The Manila SEA Games is officially slated to start on November 30 but some events would start five days earlier. Just as in previous Games, questions of whether the hosts are ready with all the arrangements, is being asked once again.
Is hosting the biennial Games worth it?
The cost of hosting the SEA Games has ballooned multiple times in recent years. The Philippines Games is expected to cost an estimated P7.5 billion (RM1.614b) with the Filipino government forking out a whopping P6.1 billion (RM1.313b).
The KL SEA Games saw the government allocating RM450 million and close to RM100 million collected through sponsorship. This was not inclusive of the millions more allocated for the preparation of the national athletes as well as for the upgrading of venues. The upgrading of the venues alone was close to RM1 billion.
Singapore SEA Games in 2015 was hosted at an estimated RM740 million while Myanmar spent close to RM 1 billion in 2013.
When the Philippines last hosted the Games in 2005, it spent less than P300 (RM65 million). The SEA Games this year was originally to be hosted by Brunei, but Brunei declined because of “organizational reasons”.
To host the Games, countries have to invest in building or improving existing infrastructures including venues. Myanmar, for instance invested in building new facilities in their new capital city of Naypittaw.
Without government injection of funds, hosting the SEA Games would never be possible. None of the previous SEA Games have ever been organised without major funding from the respective government.
While how the funds were spent comes under the scrutiny of relevant government agencies, issues of corruption in awarding contracts and mismanagement of fund also arises during these multi-sports events.
Hosting the Games is seen as an avenue to promote ASEAN relationships through sports and not about the money spent. But many also feel that the money spent should be for the benefit of locals.
They suggest that investment in social issues, such as education and health care, would be a a better way to promote and achieve the general good for the citizens. This is especially so when countries like the Philippines have plenty of social problems to tackle.
Since it inception, the SEA Games has also established itself as an important social institution to unearth new sporting talents and heroes as well as promoting a healthy society.
Hosting the Games also sees the participation of volunteers, that in turn contributes to the education and positive lifestyle of the younger generation.
And if the hosts own athletes rake in the medals, just as Malaysia did two years ago, it also creates a general sense of happiness.
But all these is seen only as a temporary benefit s and measures, as once the Games are over, people have to get back to their normal grind.
Take a look at what happened in Brazil after they hosted the Olympics.
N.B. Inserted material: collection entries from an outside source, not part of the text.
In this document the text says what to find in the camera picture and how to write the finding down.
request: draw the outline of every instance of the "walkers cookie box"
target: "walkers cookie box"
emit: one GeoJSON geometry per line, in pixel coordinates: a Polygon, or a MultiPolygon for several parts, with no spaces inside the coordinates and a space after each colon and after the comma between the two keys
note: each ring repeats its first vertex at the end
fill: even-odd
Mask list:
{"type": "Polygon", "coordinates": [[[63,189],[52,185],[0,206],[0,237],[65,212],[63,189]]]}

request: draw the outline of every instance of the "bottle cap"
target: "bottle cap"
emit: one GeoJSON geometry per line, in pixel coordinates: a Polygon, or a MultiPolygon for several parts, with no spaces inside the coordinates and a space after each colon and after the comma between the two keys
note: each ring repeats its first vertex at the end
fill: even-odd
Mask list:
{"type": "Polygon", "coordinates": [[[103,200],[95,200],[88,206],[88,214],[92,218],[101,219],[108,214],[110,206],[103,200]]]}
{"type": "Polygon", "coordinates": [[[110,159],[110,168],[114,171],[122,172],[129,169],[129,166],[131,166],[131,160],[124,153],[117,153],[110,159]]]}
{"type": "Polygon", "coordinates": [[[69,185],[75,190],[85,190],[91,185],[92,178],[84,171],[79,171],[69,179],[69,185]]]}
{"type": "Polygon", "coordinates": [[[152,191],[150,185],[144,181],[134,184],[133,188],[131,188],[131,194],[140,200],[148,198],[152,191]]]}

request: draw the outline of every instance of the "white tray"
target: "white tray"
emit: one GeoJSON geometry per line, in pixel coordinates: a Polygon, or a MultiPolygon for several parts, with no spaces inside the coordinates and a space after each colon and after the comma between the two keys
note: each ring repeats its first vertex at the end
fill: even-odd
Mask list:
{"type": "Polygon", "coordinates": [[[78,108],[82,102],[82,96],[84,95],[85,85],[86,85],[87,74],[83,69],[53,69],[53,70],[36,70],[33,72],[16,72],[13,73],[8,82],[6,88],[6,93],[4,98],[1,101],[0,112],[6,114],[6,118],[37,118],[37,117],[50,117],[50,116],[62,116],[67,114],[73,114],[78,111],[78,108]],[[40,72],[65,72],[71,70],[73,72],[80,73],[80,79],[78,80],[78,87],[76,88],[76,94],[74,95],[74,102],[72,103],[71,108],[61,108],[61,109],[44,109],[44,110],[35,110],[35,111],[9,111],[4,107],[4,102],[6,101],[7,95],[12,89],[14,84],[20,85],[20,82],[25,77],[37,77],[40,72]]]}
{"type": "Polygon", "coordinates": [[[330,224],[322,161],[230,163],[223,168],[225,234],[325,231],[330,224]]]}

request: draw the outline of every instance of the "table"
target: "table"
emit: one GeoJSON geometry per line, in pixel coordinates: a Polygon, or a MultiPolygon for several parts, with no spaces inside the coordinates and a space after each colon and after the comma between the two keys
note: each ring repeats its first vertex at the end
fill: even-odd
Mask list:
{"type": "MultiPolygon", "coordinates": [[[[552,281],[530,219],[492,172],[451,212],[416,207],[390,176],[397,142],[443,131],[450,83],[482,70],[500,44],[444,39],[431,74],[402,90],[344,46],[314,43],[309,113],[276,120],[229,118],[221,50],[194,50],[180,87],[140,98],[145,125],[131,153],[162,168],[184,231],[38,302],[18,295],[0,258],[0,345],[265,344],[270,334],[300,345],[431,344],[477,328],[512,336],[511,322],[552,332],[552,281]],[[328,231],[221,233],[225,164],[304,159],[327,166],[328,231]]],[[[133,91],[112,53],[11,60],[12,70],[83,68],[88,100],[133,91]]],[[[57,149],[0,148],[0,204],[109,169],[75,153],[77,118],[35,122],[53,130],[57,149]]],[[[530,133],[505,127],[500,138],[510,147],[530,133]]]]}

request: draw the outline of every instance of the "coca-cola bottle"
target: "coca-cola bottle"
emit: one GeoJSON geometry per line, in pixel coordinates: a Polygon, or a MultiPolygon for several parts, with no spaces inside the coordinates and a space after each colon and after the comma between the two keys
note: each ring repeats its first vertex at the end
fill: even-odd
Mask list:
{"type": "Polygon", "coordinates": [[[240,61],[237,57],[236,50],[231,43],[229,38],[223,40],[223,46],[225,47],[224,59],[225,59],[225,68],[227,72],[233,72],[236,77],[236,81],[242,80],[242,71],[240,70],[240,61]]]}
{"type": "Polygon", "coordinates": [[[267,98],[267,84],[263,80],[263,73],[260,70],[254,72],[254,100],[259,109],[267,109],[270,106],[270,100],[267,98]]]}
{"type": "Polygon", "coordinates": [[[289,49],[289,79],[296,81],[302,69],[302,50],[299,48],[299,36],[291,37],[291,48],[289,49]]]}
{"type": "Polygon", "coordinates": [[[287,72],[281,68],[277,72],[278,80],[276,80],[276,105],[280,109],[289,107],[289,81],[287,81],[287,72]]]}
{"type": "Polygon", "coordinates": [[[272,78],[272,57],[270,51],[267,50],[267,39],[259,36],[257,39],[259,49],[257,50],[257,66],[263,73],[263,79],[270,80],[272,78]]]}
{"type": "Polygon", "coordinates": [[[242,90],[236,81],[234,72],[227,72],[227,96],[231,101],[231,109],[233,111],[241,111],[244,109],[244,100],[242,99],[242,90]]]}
It did not improve the lives of the common Brazilians as they had to face the burden of a poor economy.
Olympic venues built at the cost of millions ended up in a state of abandonment and disrepair.
How is the Philippines coping with the preparation for the Games? Whilst the organising committee is putting up a brave front, it is not all that rosy behind the scenes.
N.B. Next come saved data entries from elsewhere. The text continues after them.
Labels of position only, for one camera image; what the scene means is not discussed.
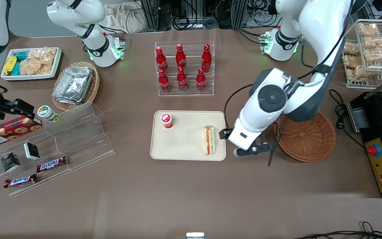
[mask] table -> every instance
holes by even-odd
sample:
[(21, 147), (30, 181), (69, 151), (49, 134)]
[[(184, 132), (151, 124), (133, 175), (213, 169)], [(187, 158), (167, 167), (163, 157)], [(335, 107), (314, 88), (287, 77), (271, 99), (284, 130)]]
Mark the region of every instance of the table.
[[(154, 76), (155, 41), (216, 41), (216, 92), (212, 97), (161, 98)], [(12, 38), (9, 49), (58, 46), (61, 68), (90, 61), (78, 37)], [(267, 68), (299, 76), (309, 68), (299, 50), (277, 62), (233, 30), (168, 31), (135, 34), (125, 59), (98, 68), (101, 85), (94, 103), (104, 112), (103, 128), (115, 154), (57, 178), (18, 197), (8, 197), (0, 181), (0, 239), (13, 238), (184, 238), (202, 231), (208, 239), (294, 238), (310, 233), (360, 230), (369, 221), (382, 231), (382, 199), (362, 148), (337, 131), (328, 159), (299, 163), (280, 148), (271, 167), (268, 154), (236, 158), (227, 143), (222, 162), (167, 161), (150, 157), (153, 114), (158, 110), (222, 111), (228, 96), (253, 83)], [(305, 61), (315, 63), (310, 47)], [(348, 102), (361, 94), (345, 87), (338, 67), (329, 87)], [(5, 98), (36, 107), (53, 105), (54, 81), (8, 83)], [(229, 102), (233, 122), (247, 91)], [(321, 111), (335, 124), (335, 102), (325, 97)], [(273, 141), (273, 127), (266, 131)]]

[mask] aluminum foil container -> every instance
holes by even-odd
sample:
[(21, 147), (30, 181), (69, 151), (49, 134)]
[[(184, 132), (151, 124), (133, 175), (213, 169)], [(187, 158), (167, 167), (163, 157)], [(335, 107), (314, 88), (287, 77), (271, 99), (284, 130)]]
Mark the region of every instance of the aluminum foil container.
[(91, 85), (93, 71), (88, 67), (70, 66), (62, 74), (52, 96), (58, 102), (82, 104)]

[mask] white container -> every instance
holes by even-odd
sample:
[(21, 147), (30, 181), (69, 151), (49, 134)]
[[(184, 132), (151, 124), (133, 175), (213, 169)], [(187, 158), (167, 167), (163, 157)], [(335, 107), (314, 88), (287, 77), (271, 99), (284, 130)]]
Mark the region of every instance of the white container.
[(57, 123), (60, 120), (60, 115), (53, 111), (49, 106), (41, 106), (38, 109), (38, 116), (52, 123)]
[[(21, 75), (20, 76), (10, 76), (10, 75), (6, 75), (4, 73), (4, 70), (2, 70), (1, 78), (3, 78), (6, 81), (9, 81), (9, 82), (16, 82), (16, 81), (44, 80), (44, 79), (55, 77), (57, 69), (58, 69), (58, 65), (59, 65), (59, 62), (60, 62), (62, 51), (58, 47), (51, 47), (51, 48), (55, 48), (57, 50), (57, 52), (56, 52), (56, 56), (54, 58), (53, 68), (51, 69), (51, 73), (50, 74), (31, 75), (31, 76), (29, 76), (29, 75), (25, 75), (25, 76), (21, 76)], [(13, 50), (10, 50), (6, 60), (4, 61), (4, 65), (8, 61), (8, 58), (11, 57), (11, 56), (14, 56), (16, 53), (18, 53), (18, 52), (26, 52), (26, 51), (29, 52), (30, 50), (36, 50), (36, 49), (42, 49), (42, 47), (40, 47), (40, 48), (24, 48), (24, 49), (13, 49)]]

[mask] white robotic arm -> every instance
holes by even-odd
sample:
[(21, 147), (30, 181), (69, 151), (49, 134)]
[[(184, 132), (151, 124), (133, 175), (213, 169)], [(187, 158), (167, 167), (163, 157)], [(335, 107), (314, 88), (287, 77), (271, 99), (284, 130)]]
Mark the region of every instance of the white robotic arm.
[(317, 114), (343, 47), (341, 36), (351, 2), (352, 0), (277, 2), (278, 11), (285, 22), (272, 34), (271, 56), (285, 56), (283, 60), (290, 58), (293, 44), (302, 33), (317, 54), (318, 66), (310, 82), (306, 84), (277, 68), (265, 70), (259, 75), (250, 89), (250, 98), (228, 137), (229, 141), (239, 147), (235, 151), (236, 156), (269, 151), (261, 150), (262, 145), (257, 145), (255, 140), (281, 114), (287, 114), (294, 121), (306, 121)]
[(88, 48), (91, 59), (100, 67), (113, 65), (121, 59), (120, 40), (105, 36), (96, 23), (105, 17), (99, 0), (58, 0), (47, 6), (48, 17), (80, 38)]

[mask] round wicker basket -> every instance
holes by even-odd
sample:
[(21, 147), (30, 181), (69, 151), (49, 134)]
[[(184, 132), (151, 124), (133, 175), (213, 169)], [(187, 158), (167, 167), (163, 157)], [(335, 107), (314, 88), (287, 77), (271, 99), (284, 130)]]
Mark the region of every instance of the round wicker basket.
[[(280, 119), (275, 121), (276, 138), (279, 137)], [(334, 150), (336, 135), (329, 119), (318, 113), (308, 121), (295, 122), (284, 116), (283, 131), (279, 142), (290, 157), (302, 162), (319, 162)]]
[[(92, 79), (91, 79), (92, 82), (89, 86), (89, 89), (88, 89), (87, 95), (85, 97), (84, 103), (94, 101), (95, 96), (97, 96), (98, 87), (100, 86), (100, 76), (98, 75), (97, 69), (92, 64), (90, 64), (88, 62), (76, 62), (76, 63), (71, 64), (70, 66), (78, 66), (78, 67), (86, 66), (86, 67), (93, 70), (94, 74), (92, 75)], [(60, 81), (61, 75), (64, 73), (64, 71), (66, 69), (67, 69), (67, 67), (59, 74), (59, 77), (57, 78), (54, 89), (57, 87), (57, 85)], [(53, 98), (53, 102), (54, 102), (55, 106), (57, 106), (58, 109), (62, 109), (65, 111), (73, 109), (74, 107), (78, 106), (78, 105), (74, 105), (74, 104), (61, 103), (61, 102), (56, 101), (54, 98)]]
Some venues are still not ready, forcing the delay in setting up the facilities and equipment needed. The IT management system for registration and results is still not fully operational. Questions on the readiness of the traffic flow for the Games may not be answered until the Games itself goes into full swing.
The KL Games in 2017 despite claims as the best by the hosts, was also plagued by numerous problems including the IT system and ticketing.
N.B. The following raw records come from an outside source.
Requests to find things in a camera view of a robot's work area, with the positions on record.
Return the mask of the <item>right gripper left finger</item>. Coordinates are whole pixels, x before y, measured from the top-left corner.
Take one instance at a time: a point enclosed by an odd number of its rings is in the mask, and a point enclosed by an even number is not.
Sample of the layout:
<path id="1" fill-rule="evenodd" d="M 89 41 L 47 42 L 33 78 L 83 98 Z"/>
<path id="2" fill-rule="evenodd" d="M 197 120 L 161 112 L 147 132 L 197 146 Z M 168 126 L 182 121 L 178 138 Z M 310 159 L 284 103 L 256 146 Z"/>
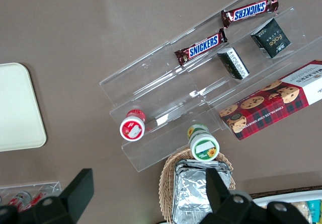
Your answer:
<path id="1" fill-rule="evenodd" d="M 19 223 L 77 223 L 94 195 L 93 170 L 82 169 L 58 195 L 19 214 Z"/>

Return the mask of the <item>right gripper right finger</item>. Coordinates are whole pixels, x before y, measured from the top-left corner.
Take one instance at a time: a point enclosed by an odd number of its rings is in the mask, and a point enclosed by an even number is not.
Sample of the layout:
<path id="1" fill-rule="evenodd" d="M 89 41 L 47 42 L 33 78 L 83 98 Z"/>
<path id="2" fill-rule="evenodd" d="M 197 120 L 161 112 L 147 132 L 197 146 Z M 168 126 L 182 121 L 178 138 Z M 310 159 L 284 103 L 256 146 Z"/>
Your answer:
<path id="1" fill-rule="evenodd" d="M 206 194 L 212 212 L 201 223 L 255 223 L 251 197 L 243 191 L 229 191 L 215 169 L 206 170 Z"/>

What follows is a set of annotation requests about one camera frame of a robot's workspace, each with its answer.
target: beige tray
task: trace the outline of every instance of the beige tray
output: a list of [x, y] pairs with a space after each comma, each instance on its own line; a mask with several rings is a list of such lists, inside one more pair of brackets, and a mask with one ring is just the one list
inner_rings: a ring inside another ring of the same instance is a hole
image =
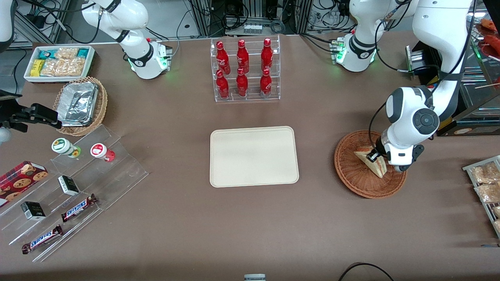
[[210, 184], [215, 188], [294, 184], [299, 166], [288, 126], [215, 130]]

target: table
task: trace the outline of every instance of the table
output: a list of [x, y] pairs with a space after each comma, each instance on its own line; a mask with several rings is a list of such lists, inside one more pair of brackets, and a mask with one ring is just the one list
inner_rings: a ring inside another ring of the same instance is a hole
[[[426, 141], [401, 191], [361, 198], [335, 172], [336, 144], [366, 129], [394, 89], [418, 82], [378, 59], [351, 73], [299, 36], [280, 38], [281, 100], [255, 104], [214, 102], [207, 39], [182, 41], [172, 70], [153, 80], [130, 70], [118, 44], [95, 44], [92, 73], [109, 96], [104, 124], [150, 175], [42, 263], [0, 239], [2, 280], [236, 281], [265, 273], [269, 281], [321, 281], [355, 262], [395, 280], [497, 280], [499, 250], [479, 245], [498, 240], [461, 167], [499, 154], [498, 138]], [[387, 32], [380, 53], [403, 68], [404, 47], [416, 42], [409, 32]], [[60, 87], [26, 83], [21, 104], [51, 106]], [[388, 125], [381, 114], [373, 129]], [[299, 181], [213, 188], [212, 131], [267, 126], [294, 129]], [[53, 158], [57, 137], [41, 124], [14, 132], [0, 148], [0, 173]]]

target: cookie box
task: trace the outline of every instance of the cookie box
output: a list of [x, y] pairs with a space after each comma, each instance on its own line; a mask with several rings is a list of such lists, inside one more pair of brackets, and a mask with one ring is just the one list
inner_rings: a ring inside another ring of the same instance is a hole
[[0, 207], [21, 195], [48, 174], [45, 167], [24, 161], [0, 176]]

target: coca-cola bottle
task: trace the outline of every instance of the coca-cola bottle
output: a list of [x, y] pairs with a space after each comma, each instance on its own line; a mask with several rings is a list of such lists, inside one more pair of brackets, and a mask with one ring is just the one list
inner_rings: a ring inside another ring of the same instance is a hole
[[262, 71], [266, 68], [271, 68], [273, 66], [273, 49], [271, 49], [271, 39], [264, 39], [264, 48], [262, 48], [262, 52], [260, 53], [260, 60], [262, 62], [261, 68]]
[[249, 51], [245, 47], [245, 40], [238, 40], [238, 53], [236, 54], [236, 58], [238, 59], [238, 67], [243, 68], [245, 74], [250, 71], [250, 59], [249, 59]]
[[229, 56], [226, 50], [224, 50], [224, 43], [222, 41], [218, 41], [217, 46], [217, 64], [219, 69], [224, 72], [225, 75], [229, 75], [231, 73], [231, 67], [229, 66]]
[[224, 73], [222, 70], [217, 69], [217, 80], [215, 83], [217, 84], [217, 90], [219, 92], [219, 96], [223, 100], [229, 99], [229, 84], [228, 80], [224, 77]]
[[262, 71], [262, 77], [260, 78], [260, 96], [263, 99], [267, 99], [271, 96], [271, 77], [269, 76], [269, 68], [265, 68]]
[[246, 97], [249, 91], [249, 80], [245, 75], [243, 67], [238, 68], [238, 77], [236, 77], [236, 84], [238, 86], [238, 95], [242, 98]]

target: wicker basket
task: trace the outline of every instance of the wicker basket
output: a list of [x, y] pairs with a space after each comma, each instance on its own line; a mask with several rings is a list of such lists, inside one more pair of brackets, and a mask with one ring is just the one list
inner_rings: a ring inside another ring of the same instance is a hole
[[[379, 132], [372, 131], [375, 142]], [[387, 165], [383, 178], [376, 176], [355, 154], [359, 147], [371, 146], [367, 130], [359, 130], [344, 136], [335, 149], [334, 164], [342, 182], [354, 193], [366, 198], [386, 198], [398, 192], [407, 178], [407, 172], [397, 172]]]
[[[74, 137], [85, 136], [86, 134], [94, 131], [103, 122], [104, 115], [106, 114], [106, 106], [108, 106], [108, 94], [106, 93], [106, 89], [103, 87], [103, 84], [101, 84], [99, 80], [93, 77], [80, 78], [75, 81], [71, 81], [70, 84], [84, 82], [92, 82], [99, 86], [99, 92], [97, 93], [97, 100], [95, 102], [95, 109], [93, 113], [93, 121], [89, 126], [86, 127], [62, 127], [57, 130], [60, 133], [71, 135]], [[62, 92], [63, 89], [59, 91], [59, 94], [55, 98], [55, 103], [52, 109], [57, 109]]]

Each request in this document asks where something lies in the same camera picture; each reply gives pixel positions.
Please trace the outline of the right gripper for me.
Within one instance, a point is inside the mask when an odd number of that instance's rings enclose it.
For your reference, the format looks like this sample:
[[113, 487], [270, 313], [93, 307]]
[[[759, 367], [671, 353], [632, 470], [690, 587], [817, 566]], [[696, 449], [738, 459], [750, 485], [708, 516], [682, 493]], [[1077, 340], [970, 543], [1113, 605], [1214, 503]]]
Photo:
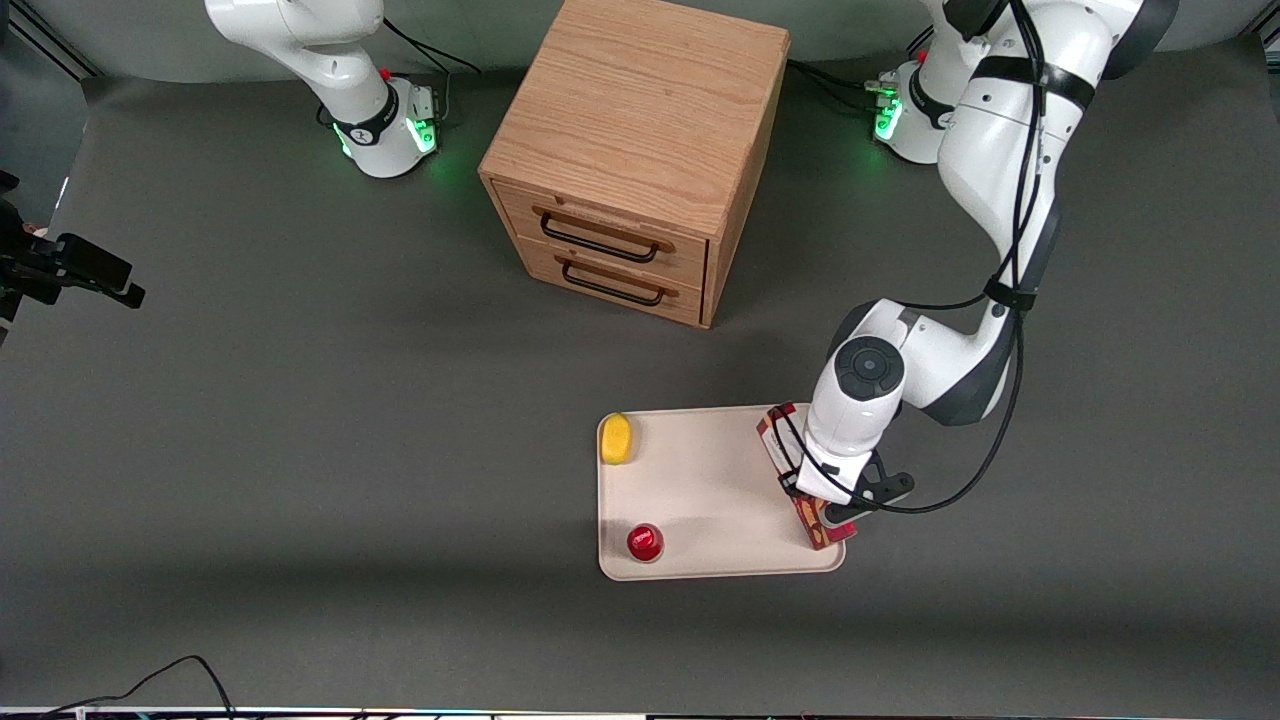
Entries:
[[23, 299], [52, 306], [64, 287], [86, 290], [129, 309], [141, 307], [145, 300], [146, 290], [129, 282], [128, 261], [73, 233], [58, 237], [58, 264], [67, 272], [60, 275], [61, 287], [50, 282], [44, 259], [35, 252], [47, 245], [46, 231], [26, 222], [14, 205], [1, 200], [1, 345]]

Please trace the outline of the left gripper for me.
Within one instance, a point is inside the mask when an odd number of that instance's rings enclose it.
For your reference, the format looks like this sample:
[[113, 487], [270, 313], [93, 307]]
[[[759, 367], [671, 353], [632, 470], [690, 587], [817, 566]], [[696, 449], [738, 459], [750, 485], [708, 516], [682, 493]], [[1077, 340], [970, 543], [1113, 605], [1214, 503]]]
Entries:
[[820, 510], [820, 523], [827, 528], [845, 527], [855, 521], [858, 509], [851, 503], [861, 496], [861, 473], [869, 464], [874, 447], [852, 455], [837, 455], [818, 443], [805, 443], [797, 470], [783, 471], [778, 482], [791, 498], [808, 495], [829, 503]]
Hosting the SEA Games can be troublesome and put a strain on the daily lives of the host city’s residents. The Philippines are expected to increase security not only at the venues but in the whole city for the Games.
The Philippine National Police (PNP) is set to enforce a gun ban covering Calabarzon, Central Luzon, La Union, and Metro Manila during the Games.
The Civil Aviation Authority of the Philippines (CAAP) has issued “no-fly zones” during the opening and closing ceremonies in surrounding areas of the Philippine Arena in Bocaue, Bulacan and New Clark City in Capas, Tarlac.
The Metropolitan Manila Development Authority (MMDA) has also recommended the suspension of classes in at least seven universities and colleges in Manila as part of its traffic management plans. The MMDA has also announced a stop and go traffic system flow and this would most certainly see motorists and commuters being delayed with their daily routines.
Such changes are not peculiar to Manila and is common feature to any hosts of the Games. Not all residents relish the thought of having to endure such changes to their daily routine.
Is hosting the SEA Games worth it?
It all depends to whom you are talking to and when the conversation takes place – before, during or after.